Classification
==============

.. index:: classification
.. index:: supervised data mining

A substantial part of Orange is devoted to machine learning methods
for classification, or supervised data mining. These methods start
from the data that incorporates class-labeled instances, like
:download:`voting.tab <code/voting.tab>`::

   >>> data = orange.ExampleTable("voting.tab")
   >>> data[0]
   ['n', 'y', 'n', 'y', 'y', 'y', 'n', 'n', 'n', 'y', '?', 'y', 'y', 'y', 'n', 'y', 'republican']
   >>> data[0].getclass()
   <orange.Value 'party'='republican'>

Supervised data mining attempts to develop predictive models from such
data that, given the set of feature values, predict a corresponding
class.

.. index:: classifiers
.. index::
   single: classifiers; naive Bayesian

There are two types of objects important for classification: learners
and classifiers. Orange has a number of build-in learners. For
instance, ``orange.BayesLearner`` is a naive Bayesian learner. When
data is passed to a learner (e.g., ``orange.BayesLearner(data))``, it
returns a classifier. When data instance is presented to a classifier,
it returns a class, vector of class probabilities, or both.

A Simple Classifier
-------------------

Let us see how this works in practice. We will
construct a naive Bayesian classifier from voting data set, and
will use it to classify the first five instances from this data set
(:download:`classifier.py <code/classifier.py>`)::

   import orange
   data = orange.ExampleTable("voting")
   classifier = orange.BayesLearner(data)
   for i in range(5):
       c = classifier(data[i])
       print "original", data[i].getclass(), "classified as", c

The script loads the data, uses it to constructs a classifier using
naive Bayesian method, and then classifies first five instances of the
data set. Note that both original class and the class assigned by a
classifier is printed out.

The data set that we use includes votes for each of the U.S.  House of
Representatives Congressmen on the 16 key votes; a class is a
representative's party.
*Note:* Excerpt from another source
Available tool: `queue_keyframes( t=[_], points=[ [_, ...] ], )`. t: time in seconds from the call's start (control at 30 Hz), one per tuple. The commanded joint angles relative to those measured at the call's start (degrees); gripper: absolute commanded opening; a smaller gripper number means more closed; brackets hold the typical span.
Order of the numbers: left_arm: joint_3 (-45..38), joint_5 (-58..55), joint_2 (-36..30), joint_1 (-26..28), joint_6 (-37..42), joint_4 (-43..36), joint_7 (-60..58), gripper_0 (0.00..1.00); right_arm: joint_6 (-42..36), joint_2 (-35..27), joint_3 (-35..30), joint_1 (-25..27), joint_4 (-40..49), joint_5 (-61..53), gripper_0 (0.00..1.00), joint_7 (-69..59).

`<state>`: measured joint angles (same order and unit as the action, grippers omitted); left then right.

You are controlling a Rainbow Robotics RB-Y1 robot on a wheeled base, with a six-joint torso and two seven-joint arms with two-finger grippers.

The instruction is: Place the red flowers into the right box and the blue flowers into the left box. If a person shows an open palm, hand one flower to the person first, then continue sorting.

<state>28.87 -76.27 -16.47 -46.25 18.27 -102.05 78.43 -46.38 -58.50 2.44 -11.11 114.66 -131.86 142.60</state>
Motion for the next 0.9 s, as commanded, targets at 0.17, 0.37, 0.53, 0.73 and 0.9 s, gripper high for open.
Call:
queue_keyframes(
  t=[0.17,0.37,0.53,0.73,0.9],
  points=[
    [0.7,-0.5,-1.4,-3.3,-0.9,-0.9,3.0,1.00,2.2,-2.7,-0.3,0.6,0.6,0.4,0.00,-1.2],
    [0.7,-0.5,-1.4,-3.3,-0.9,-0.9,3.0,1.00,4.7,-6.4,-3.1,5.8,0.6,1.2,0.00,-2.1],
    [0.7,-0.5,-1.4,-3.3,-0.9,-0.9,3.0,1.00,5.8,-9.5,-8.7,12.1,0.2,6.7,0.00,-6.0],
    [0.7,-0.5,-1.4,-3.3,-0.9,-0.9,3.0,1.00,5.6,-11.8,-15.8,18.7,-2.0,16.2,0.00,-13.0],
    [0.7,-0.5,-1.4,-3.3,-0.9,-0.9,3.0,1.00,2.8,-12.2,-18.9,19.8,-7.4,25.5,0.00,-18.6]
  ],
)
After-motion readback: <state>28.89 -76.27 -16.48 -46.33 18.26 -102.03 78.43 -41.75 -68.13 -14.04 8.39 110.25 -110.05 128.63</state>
There are 435 data instances - 267 democrats
and 168 republicans - in the data set (see UCI ML Repository and
voting-records data set for further description).  This is how our
classifier performs on the first five instances:

   1: republican (originally republican)
   2: republican (originally republican)
   3: republican (originally democrat)
   4: democrat (originally democrat)
   5: democrat (originally democrat)

Naive Bayes made a mistake at a third instance, but otherwise predicted
correctly.

Obtaining Class Probabilities
-----------------------------

To find out what is the probability that the classifier assigns
to, say, democrat class, we need to call the classifier with
additional parameter ``orange.GetProbabilities``. Also, note that the
democrats have a class index 1. We find this out with print
``data.domain.classVar.values`` (:download:`classifier2.py <code/classifier2.py>`)::

   import orange
   data = orange.ExampleTable("voting")
   classifier = orange.BayesLearner(data)
   print "Possible classes:", data.domain.classVar.values
   print "Probabilities for democrats:"
   for i in range(5):
       p = classifier(data[i], orange.GetProbabilities)
       print "%d: %5.3f (originally %s)" % (i+1, p[1], data[i].getclass())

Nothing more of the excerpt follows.